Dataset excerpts

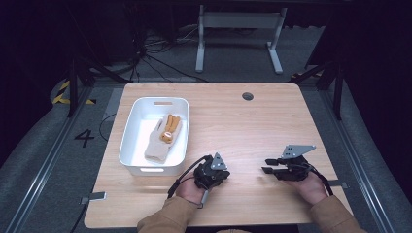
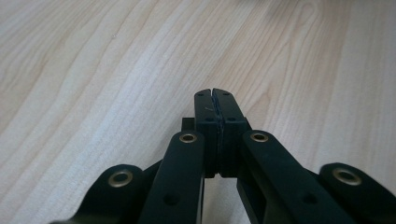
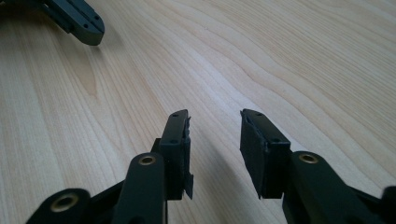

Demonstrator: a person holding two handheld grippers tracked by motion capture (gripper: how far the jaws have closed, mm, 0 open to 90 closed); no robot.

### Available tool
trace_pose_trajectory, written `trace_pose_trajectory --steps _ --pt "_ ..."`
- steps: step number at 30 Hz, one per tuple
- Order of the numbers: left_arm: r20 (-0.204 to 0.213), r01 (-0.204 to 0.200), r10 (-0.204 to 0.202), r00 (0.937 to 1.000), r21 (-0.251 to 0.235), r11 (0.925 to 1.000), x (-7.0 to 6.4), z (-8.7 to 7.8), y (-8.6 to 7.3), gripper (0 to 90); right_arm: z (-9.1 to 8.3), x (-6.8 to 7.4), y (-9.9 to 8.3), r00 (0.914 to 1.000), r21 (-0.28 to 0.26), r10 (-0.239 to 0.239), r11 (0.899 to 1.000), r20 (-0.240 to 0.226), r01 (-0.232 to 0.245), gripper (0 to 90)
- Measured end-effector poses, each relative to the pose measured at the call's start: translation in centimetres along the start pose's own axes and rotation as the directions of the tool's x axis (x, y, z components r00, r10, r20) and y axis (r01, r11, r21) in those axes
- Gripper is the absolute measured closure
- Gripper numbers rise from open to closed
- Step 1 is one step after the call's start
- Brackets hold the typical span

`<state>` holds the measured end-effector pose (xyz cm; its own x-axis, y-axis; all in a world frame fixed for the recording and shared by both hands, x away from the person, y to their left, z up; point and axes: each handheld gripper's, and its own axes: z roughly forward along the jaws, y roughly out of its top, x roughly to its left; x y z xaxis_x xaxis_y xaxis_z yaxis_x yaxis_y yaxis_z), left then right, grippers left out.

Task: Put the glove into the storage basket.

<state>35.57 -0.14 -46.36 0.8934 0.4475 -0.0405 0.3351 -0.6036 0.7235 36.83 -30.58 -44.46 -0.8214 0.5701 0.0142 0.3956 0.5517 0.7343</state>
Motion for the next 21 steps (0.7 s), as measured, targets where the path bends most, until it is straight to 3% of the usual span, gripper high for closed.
trace_pose_trajectory --steps 8,14,21 --pt "-0.044 -0.038 0.038 0.9983 0.007 0.9993 -0.5 0.6 -0.2 87.5 0.8 1.1 -0.1 0.9995 0.010 -0.031 0.999 0.009 0.031 62.7" --pt "-0.035 -0.002 0.002 0.9994 -0.018 0.9998 -0.1 0.5 -0.3 87.1 1.0 1.4 -0.2 0.9992 0.000 -0.036 0.999 0.018 0.036 62.5" --pt "-0.019 -0.001 0.000 0.9998 -0.044 0.9990 0.1 0.0 -0.2 82.2 1.0 1.4 -0.2 0.9991 -0.003 -0.037 0.999 0.021 0.037 61.4"
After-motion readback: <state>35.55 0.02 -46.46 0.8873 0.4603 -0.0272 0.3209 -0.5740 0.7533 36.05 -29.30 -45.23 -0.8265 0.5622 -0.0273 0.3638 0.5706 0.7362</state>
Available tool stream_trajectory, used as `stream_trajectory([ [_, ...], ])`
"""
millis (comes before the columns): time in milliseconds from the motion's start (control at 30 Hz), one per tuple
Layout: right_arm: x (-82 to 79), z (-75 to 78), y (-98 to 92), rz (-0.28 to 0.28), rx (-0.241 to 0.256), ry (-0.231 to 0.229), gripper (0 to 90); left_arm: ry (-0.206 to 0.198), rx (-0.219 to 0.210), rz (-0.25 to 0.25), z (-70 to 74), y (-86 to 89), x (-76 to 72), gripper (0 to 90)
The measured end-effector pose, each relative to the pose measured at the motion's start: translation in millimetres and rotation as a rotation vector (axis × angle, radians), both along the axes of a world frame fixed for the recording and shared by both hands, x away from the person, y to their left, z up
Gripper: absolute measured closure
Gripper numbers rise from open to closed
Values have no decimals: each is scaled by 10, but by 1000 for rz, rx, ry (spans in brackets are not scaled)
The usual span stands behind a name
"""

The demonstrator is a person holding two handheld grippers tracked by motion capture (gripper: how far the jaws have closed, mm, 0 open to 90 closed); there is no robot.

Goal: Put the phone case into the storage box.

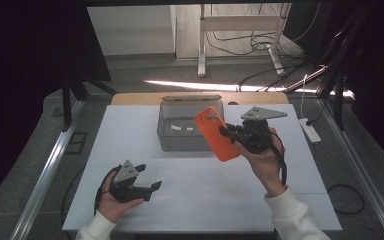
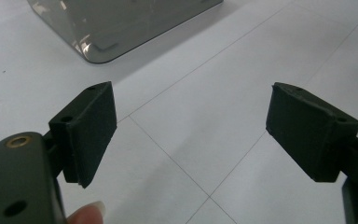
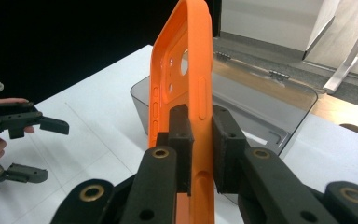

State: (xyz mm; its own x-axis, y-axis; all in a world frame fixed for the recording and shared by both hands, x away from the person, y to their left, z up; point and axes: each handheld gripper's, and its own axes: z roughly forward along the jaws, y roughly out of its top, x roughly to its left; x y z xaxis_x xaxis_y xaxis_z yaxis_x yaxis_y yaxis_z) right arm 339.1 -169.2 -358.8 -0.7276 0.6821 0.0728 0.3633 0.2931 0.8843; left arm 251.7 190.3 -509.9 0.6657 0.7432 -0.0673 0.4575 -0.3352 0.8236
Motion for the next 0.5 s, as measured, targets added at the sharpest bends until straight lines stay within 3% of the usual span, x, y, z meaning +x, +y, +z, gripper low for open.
stream_trajectory([
  [500,171,58,4,-25,23,4,804,1,-4,6,7,16,8,165],
])
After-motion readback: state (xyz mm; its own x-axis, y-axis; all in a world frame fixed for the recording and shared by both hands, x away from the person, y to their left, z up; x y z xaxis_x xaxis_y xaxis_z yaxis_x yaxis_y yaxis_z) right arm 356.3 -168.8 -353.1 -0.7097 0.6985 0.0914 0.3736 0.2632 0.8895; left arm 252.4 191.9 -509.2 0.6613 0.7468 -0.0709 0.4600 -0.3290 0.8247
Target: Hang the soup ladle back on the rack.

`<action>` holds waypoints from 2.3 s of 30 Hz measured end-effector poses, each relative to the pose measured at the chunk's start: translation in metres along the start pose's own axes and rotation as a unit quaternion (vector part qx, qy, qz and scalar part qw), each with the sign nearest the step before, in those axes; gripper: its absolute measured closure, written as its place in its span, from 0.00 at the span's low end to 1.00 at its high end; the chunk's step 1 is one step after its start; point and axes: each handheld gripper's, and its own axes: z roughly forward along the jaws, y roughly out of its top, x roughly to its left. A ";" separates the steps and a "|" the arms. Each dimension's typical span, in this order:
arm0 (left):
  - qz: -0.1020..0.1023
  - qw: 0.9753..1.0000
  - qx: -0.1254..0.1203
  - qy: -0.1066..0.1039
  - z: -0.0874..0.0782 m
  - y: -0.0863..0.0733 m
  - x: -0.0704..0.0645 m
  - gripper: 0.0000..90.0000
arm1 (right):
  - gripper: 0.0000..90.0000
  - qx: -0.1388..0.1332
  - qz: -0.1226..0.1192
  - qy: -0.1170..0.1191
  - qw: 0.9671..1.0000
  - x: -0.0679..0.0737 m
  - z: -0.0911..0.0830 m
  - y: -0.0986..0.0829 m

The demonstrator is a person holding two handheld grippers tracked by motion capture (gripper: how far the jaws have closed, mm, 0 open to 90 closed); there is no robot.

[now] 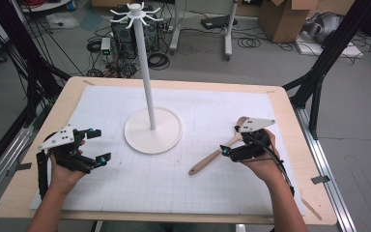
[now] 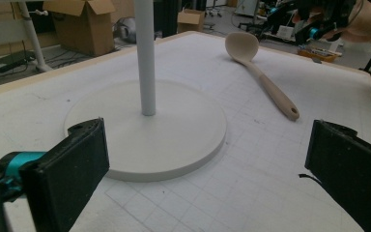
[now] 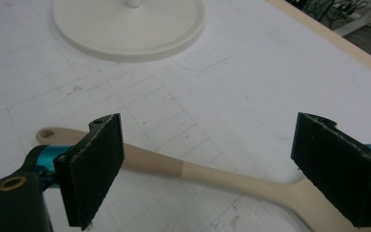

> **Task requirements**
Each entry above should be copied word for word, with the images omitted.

> **Expected output**
Demonstrator: a person holding two handheld grippers tracked by motion capture (gripper: how far the jaws have closed, mm, 0 open to 90 closed); no robot.

### Available tool
trace_pose_trajectory, written `trace_pose_trajectory --steps _ --pt "_ ..."`
- steps: step number at 30 Hz, one per tuple
- Order of the numbers: left_arm: r20 (-0.204 to 0.213), r01 (-0.204 to 0.200), r10 (-0.204 to 0.202), r00 (0.937 to 1.000), r21 (-0.251 to 0.235), r11 (0.925 to 1.000), x (-7.0 to 6.4), z (-8.7 to 7.8), y (-8.6 to 7.3), gripper (0 to 90); right_arm: z (-9.1 to 8.3), x (-6.8 to 7.4), y (-9.9 to 8.3), r00 (0.914 to 1.000), r21 (-0.28 to 0.26), r10 (-0.239 to 0.239), r11 (0.899 to 1.000), r20 (-0.240 to 0.226), r01 (-0.232 to 0.245), gripper (0 to 90)
- Measured end-effector poses, each relative to the pose measured at the call's start: translation in centimetres along the start pose's own axes and rotation as the directions of the tool's x axis (x, y, z components r00, r10, r20) and y axis (r01, r11, r21) in those axes
- Gripper is the absolute measured closure
- Gripper numbers rise from open to closed
- Step 1 is one step after the call's start
- Brackets hold the typical span

`<state>` holds the measured end-effector pose (xyz cm; its own x-axis, y-axis; all in a world frame fixed for the recording and shared by both hands, x away from the person, y to their left, z up; point and axes: each handheld gripper's, and its own axes: z roughly forward along the jaws, y roughly out of its top, x roughly to its left; x y z xaxis_x xaxis_y xaxis_z yaxis_x yaxis_y yaxis_z), left then right, grippers left out.

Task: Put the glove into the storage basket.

<state>35.57 -0.14 -46.36 0.8934 0.4475 -0.0405 0.3351 -0.6036 0.7235 36.83 -30.58 -44.46 -0.8214 0.5701 0.0142 0.3956 0.5517 0.7343</state>
Motion for the next 21 steps (0.7 s), as measured, targets where the path bends most, until it is straight to 3% of the usual span, gripper high for closed.
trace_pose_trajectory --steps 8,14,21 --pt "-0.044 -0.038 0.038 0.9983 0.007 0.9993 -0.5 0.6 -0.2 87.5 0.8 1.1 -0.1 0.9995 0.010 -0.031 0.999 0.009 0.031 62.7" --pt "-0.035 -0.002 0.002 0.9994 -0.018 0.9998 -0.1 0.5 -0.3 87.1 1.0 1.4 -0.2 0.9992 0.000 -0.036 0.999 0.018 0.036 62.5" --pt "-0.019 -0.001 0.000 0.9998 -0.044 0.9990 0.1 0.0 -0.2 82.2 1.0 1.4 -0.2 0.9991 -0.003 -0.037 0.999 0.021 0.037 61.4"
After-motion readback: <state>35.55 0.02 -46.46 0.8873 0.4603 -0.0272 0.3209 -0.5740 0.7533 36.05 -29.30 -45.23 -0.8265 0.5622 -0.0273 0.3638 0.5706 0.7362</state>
Available tool stream_trajectory, used as `stream_trajectory([ [_, ...], ])`
"""
millis (comes before the columns): time in milliseconds from the motion's start (control at 30 Hz), one per tuple
Layout: right_arm: x (-82 to 79), z (-75 to 78), y (-98 to 92), rz (-0.28 to 0.28), rx (-0.241 to 0.256), ry (-0.231 to 0.229), gripper (0 to 90); left_arm: ry (-0.206 to 0.198), rx (-0.219 to 0.210), rz (-0.25 to 0.25), z (-70 to 74), y (-86 to 89), x (-76 to 72), gripper (0 to 90)
The measured end-effector pose, each relative to the pose measured at the motion's start: translation in millimetres and rotation as a rotation vector (axis × angle, radians), both along the axes of a world frame fixed for the recording and shared by both hands, x away from the person, y to their left, z up
Gripper: absolute measured closure
Gripper numbers rise from open to closed
Values have no decimals: each is scaled by 10, but by 1000 for rz, rx, ry (spans in brackets are not scaled)
The usual span stands behind a name
"""

The demonstrator is a person holding two handheld grippers tracked by motion capture (gripper: how far the jaws have closed, mm, 0 open to 90 closed); there is no robot.

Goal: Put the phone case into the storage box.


State: (xyz mm; its own x-axis, y-axis; all in a world frame fixed for the recording and shared by both hands, x away from the person, y to their left, z up; point and axes: each handheld gripper's, and its own axes: z roughly forward along the jaws, y roughly out of its top, x roughly to its left; x y z xaxis_x xaxis_y xaxis_z yaxis_x yaxis_y yaxis_z) right arm 339.1 -169.2 -358.8 -0.7276 0.6821 0.0728 0.3633 0.2931 0.8843; left arm 251.7 190.3 -509.9 0.6657 0.7432 -0.0673 0.4575 -0.3352 0.8236
Motion for the next 0.5 s, as measured, targets added at the sharpest bends until straight lines stay within 3% of the usual span, x, y, z meaning +x, +y, +z, gripper low for open.
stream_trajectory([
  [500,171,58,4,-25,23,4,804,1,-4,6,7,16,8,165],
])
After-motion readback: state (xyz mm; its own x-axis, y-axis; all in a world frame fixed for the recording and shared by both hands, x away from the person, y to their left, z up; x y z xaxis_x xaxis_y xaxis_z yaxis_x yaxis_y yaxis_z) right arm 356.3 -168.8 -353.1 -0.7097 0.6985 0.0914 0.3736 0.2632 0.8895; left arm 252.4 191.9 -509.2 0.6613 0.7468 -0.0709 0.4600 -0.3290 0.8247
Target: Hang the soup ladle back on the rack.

`<action>` holds waypoints from 2.3 s of 30 Hz measured end-effector poses, each relative to the pose measured at the chunk's start: translation in metres along the start pose's own axes and rotation as a unit quaternion (vector part qx, qy, qz and scalar part qw), each with the sign nearest the step before, in those axes; gripper: its absolute measured closure, written as its place in its span, from 0.00 at the span's low end to 1.00 at its high end; the chunk's step 1 is one step after its start; point and axes: each handheld gripper's, and its own axes: z roughly forward along the jaws, y roughly out of its top, x roughly to its left. A ";" separates the steps and a "|" the arms. Each dimension's typical span, in this order:
arm0 (left):
  - qz: -0.1020..0.1023
  - qw: 0.9753..1.0000
  - qx: -0.1254..0.1203
  - qy: -0.1066..0.1039
  - z: -0.0874..0.0782 m
  - y: -0.0863..0.0733 m
  - x: -0.0704..0.0645 m
  - gripper: 0.0000..90.0000
arm1 (right):
  - gripper: 0.0000..90.0000
  - qx: -0.1388..0.1332
  - qz: -0.1226..0.1192
  - qy: -0.1170..0.1191
  - qw: 0.9671..1.0000
  - x: -0.0679..0.0737 m
  - z: -0.0911..0.0830 m
  - y: -0.0986..0.0829 m

The demonstrator is a person holding two handheld grippers tracked by motion capture (gripper: how far the jaws have closed, mm, 0 open to 90 closed); there is no robot.

[now] 
[now] 
[now] 

Nothing else is required to complete the output.